I'm not going to play this time. I don't like this sort of logic-based/number-crunching puzzle. Anyone can force an answer from the information provided, by running through a series of rules and testing which fails. That kind of puzzle is best done by machines. I much prefer the lateral-thinking detective type of puzzle. Or, if you like, crosswords to sudoku.
Often easier said than done. It is good that anyone can answer it. It makes it a balanced and accessible question. The skill is in coming up with an effective method for solving it. This makes the problem solving as intuitive and holistic as it is logical and analytic.
Point taken. Well, put more simply, I just don't find this kind of problem solving enjoyable to do. Puzzles should not be fair. They should be grossly UNfair, requiring a rare and unique moment of incisive inspiration to solve and make it all suddenly clear. Puzzles that are fair are not puzzles, they're maths or logic PROBLEMS. I don't do problems for fun.

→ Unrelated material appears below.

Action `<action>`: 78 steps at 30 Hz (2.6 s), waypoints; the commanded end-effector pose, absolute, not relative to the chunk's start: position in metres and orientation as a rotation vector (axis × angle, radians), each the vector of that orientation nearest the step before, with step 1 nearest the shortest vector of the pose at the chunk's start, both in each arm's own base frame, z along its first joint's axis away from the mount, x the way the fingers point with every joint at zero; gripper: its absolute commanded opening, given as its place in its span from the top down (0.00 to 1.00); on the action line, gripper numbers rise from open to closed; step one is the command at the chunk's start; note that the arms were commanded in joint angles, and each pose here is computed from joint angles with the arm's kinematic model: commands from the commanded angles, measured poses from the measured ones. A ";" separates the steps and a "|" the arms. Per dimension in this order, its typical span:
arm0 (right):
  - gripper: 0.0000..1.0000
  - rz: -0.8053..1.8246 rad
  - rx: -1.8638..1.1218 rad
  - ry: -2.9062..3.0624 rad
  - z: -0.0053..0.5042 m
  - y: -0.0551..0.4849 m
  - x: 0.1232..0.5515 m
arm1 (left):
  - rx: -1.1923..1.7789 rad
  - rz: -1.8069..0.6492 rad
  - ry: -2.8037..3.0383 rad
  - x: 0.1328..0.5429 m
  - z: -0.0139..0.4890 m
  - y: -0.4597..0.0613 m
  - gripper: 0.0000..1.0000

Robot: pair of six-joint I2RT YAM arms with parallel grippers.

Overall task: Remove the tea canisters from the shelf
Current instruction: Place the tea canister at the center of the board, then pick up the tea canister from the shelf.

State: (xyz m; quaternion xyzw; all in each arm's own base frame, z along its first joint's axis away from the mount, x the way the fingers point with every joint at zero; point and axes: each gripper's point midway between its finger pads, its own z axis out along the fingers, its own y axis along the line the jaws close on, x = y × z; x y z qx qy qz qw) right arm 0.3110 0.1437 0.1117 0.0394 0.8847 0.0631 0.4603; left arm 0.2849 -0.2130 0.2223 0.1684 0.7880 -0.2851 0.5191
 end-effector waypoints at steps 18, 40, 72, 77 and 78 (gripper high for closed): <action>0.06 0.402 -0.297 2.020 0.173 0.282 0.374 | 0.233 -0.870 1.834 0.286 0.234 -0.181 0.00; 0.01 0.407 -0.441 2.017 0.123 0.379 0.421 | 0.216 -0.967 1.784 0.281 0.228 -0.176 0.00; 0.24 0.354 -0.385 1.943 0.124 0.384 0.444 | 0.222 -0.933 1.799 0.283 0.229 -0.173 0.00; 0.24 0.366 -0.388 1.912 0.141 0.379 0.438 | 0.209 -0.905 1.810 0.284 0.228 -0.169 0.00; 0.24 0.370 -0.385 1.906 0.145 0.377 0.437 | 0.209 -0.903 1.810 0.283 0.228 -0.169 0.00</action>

I'll post in thread since the thread is now over. This puzzle makes no sense for the following reason: Ok so a yellow must be either circle or triangle because they are never square. So a yellow object cannot be rough because a yellow object can only be a circle or triangle. Only squares can be rough, therefore they're not circles and therefore from what you say must be yellow. But you've said (in the top quote of this post) that yellow shapes are never square. So this makes no sense at all. It contradicts itself. How anyone got the answer is beyond me.
I don't think the thread has quite run its course yet, Tachyon Shield... the answer is normally given on Friday.
oh sorry I thought thread was over. I saw the last post said "such and such is correct" so I thought the winner had been named. Sorry. It still don't make sense though.
That's the great thing about this contest. There's a winner, but the contest goes on until the last one is dead.
Okay, well I might as well give some general help with the puzzle. Contradiction is a valid tool in reasoning, and arguably the most important. When you chain several logical statements together, it is common to create contradictions with values of some the variables, and that says something important about those variables -- specifically values which cannot appear in any solution. So for example, if one statement said "blue objects are always hexagons" and another said "hexagons can never be blue", then you can deduce that "blue objects cannot be blue". This is not a contradiction of the "colour" variable, but is a contradiction of a specific value of the colour variable. This simply means that the colour variable cannot take the value of "blue" in any solution to the problem. If there are no blue objects, then rules about blue objects are arbitrary and become irrelevant.